My understanding is that the initial idea of Geronimo was to develop a world
class J2EE compatible container, separate from the exisitng Apache projects,
with two main goals:
  a.. integration of various existing and new code bases into a J2EE stack,
with those codebases existing both inside and outside of the project
  b.. certification of the J2EE stack
An easy interpretation of these goals (specifically the first one) is that
if an existing technology supports the components of the stack then it
should be integrated without having to develop is from scratch. This leads
me to believe that the sole aim of this project is to bring together
technologies rather than provide implementations, which I believe should
really have been the aim. If for example, we had an open source ASF licensed
EJB stack, we would have been left with providing an integrator to that
rather than building it from scratch, which we are doing now.
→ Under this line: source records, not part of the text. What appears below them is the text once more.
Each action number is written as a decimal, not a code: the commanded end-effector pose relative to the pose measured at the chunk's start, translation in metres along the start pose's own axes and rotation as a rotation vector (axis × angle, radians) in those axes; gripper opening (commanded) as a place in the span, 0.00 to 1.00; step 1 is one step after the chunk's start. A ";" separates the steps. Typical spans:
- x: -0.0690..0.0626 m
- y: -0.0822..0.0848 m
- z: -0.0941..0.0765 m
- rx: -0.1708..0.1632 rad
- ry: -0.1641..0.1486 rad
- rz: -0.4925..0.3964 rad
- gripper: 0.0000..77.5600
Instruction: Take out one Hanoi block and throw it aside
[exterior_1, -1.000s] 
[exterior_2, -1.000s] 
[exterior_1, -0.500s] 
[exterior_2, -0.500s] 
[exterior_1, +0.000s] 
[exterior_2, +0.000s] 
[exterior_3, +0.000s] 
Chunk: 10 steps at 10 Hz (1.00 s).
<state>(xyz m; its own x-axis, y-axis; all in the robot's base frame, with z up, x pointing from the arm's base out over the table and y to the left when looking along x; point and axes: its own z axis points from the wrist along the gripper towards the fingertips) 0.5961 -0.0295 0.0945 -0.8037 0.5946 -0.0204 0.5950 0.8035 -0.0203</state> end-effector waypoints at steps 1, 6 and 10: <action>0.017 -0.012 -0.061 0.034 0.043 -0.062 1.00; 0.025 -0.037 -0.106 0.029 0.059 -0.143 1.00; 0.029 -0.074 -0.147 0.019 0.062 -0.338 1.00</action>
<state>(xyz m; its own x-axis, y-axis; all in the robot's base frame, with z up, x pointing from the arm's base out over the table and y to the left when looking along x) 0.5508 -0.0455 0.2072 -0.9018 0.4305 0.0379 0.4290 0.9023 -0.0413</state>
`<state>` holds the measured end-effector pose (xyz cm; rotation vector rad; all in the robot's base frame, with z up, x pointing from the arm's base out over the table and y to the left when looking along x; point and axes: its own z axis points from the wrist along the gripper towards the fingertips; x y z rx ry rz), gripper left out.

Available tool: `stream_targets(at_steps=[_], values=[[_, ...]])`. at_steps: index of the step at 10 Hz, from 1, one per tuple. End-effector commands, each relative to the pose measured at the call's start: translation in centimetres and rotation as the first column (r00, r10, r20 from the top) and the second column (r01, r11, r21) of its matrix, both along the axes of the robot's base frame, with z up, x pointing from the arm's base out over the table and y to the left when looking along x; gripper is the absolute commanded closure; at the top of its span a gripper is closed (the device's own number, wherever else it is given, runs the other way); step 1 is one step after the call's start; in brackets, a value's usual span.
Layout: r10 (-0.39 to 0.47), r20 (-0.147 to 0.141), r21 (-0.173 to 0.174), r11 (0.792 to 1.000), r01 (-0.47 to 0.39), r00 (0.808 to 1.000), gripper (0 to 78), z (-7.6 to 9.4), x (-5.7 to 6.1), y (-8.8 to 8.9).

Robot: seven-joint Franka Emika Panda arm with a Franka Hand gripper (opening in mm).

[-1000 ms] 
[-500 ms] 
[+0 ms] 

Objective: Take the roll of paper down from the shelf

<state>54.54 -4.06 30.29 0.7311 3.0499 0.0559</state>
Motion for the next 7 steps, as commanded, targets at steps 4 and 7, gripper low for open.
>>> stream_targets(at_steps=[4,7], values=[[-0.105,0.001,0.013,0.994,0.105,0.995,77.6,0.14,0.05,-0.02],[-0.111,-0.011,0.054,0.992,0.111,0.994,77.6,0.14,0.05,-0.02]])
A little more understanding of the complexity of J2EE is required to fully
appreciate these goals. I think the scope specified in the project
documentation is closer to the truth than the goals:

a.. a complete J2EE certified server which is fully ASF/BSD licensed and
backed by a healthy open source community.
a.. to create a fully modular J2EE stack so that the Apache community can
use whichever parts of the J2EE stack they require separate from the J2EE
server project.

A <b>complete</b> J2EE certified server and a fully modular J2EE stack would
be incomplete without an implementation of the servlet engine. Even if an
existing servlet engine can be plugged in behind the scenes it is breaking
the notion of a complete J2EE certified server. If the end user can take the
servlet engine out (presumably, after all the servlet engine is modular and
pluggable), the J2EE certified server is NOT a J2EE server. I am not sure
what you would call it, a Web services engine?, an EJB container?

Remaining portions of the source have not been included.